A “triple disaster” has been labelled the current state of agriculture and food systems in which obesity, undernutrition, and climate change are destroying both human and planetary health [268]. The main driver of the rising interest in changing the food system is the realization that the interconnected issues of poverty, malnutrition, environmental degradation, and climate change cannot be resolved through isolated interventions, but instead require a fundamental shift in the dynamics of food systems [269,270]. Comprehensive solutions must be developed to improve food availability, access, safety, affordability, and appeal to address the triple issue of malnutrition, hunger, micronutrient deficiencies, and obesity. An enabling environment of institutions, policies, rules, regulations, and investments that are coordinated and complementary across sectors is required to support this transformation of food systems [271].

By 2050, significant dietary changes will be necessary to transition to healthy diets. Maintaining a healthy gut microbiota is essential and achieved through eating smarter, one of the four pillars of transforming food systems [14]. Global demand for plant-based goods is rising as more people become aware of how much our dietary choices have an impact on our health. The substantial connections between excessive meat intake and the development of non-communicable illnesses, including obesity, type 2 diabetes, CVD, and some types of cancer, are still being revealed by researchers [272,273,274]. On the other hand, there is growing evidence that diets with higher plant-based food consumption are healthier and lower the risk of developing several chronic diseases [275], and that the high fibre and polyphenol content of plant-based diets encourages changes in gut microbiota composition that are thought to be responsible for these favourable health outcomes [276,277,278,279]. In addition, lessening one’s meat intake is increasingly regarded as a healthier and more moral choice. As a result, more and more flexitarian consumers are seeking plant-based meat alternatives to replace at least some of the animal meat they already eat [280].

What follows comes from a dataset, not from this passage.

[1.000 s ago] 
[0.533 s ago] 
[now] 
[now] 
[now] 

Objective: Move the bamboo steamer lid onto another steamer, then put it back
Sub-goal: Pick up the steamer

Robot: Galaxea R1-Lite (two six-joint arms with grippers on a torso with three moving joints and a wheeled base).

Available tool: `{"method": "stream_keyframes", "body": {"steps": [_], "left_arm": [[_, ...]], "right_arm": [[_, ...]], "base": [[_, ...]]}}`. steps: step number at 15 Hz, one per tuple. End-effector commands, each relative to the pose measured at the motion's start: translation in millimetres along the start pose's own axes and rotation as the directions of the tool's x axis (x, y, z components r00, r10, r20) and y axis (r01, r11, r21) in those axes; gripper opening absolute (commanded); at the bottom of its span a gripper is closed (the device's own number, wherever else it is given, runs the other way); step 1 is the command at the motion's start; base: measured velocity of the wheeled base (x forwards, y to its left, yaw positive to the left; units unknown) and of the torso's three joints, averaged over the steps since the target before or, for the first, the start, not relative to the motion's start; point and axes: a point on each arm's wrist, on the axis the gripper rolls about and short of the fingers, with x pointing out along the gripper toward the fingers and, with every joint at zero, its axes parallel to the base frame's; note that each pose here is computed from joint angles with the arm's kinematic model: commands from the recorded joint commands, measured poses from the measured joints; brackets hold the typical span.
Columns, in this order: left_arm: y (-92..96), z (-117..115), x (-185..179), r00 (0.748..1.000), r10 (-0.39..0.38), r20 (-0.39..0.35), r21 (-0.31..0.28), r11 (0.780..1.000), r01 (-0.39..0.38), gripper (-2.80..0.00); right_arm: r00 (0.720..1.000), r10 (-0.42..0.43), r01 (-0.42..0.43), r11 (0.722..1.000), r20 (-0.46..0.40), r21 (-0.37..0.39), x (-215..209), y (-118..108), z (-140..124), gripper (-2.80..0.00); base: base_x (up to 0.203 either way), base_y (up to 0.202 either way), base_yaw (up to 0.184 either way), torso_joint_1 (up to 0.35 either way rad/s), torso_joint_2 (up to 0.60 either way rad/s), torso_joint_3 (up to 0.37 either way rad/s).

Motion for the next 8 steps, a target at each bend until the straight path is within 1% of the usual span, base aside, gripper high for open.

As a result, the intake of items such as red meat and sugar would need to drop by more than 50%, while the consumption of fruits, vegetables, nuts, and legumes would need to treble. A diet high in plant-based foods and low in meals derived from animals helps the environment and human health [281]. An ideal calorie intake is part of a healthy diet, which also consists mostly of a variety of plant-based foods, little food derived from animals, unsaturated fats rather than saturated fats, small amounts of refined grains, highly processed foods, and added sugars. Diets that support long-term health and high nutritional status for a person as well as the community, and at the same time have a low environmental impact, are referred to as sustainable diets [282]. This definition encompasses both a viewpoint on environmental sustainability that considers all aspects of the environment, food production, economics, and society, as well as good nutrition that focuses on individuals, dietary consumption, and health consequences [283,284]. Although sustainable diets, often referred to as the planetary health diet, are based on health concerns and are consistent with many historic eating habits, they do not suggest that everyone in the world should consume the same foods or follow a specific diet. The Planetary Health Diet, on the other hand, offers empirical food groupings and intake ranges that, when integrated with a diet, would improve human health [281]. The globally applicable planetary health diet must be interpreted and adapted locally, and it should do so in a way that takes into account local culture, geography, and demographics. In line with the concept of “food and nutrition security,” sustainable diets should be available to most people, ideally be based on locally grown foods and ingredients, and be priced reasonably [285,286]. According to Magkos et al. [286], the SHARP diet concept has been put forth to operationalize sustainable diets. The acronym stands for Sustainable (S), Healthy (H), Affordable (A; accessible for consumers while also supporting the agriculture food sector), Reliable (R; stable in its supply and safe), and Preferable (P; consistent with cultural norms and food preferences) [274].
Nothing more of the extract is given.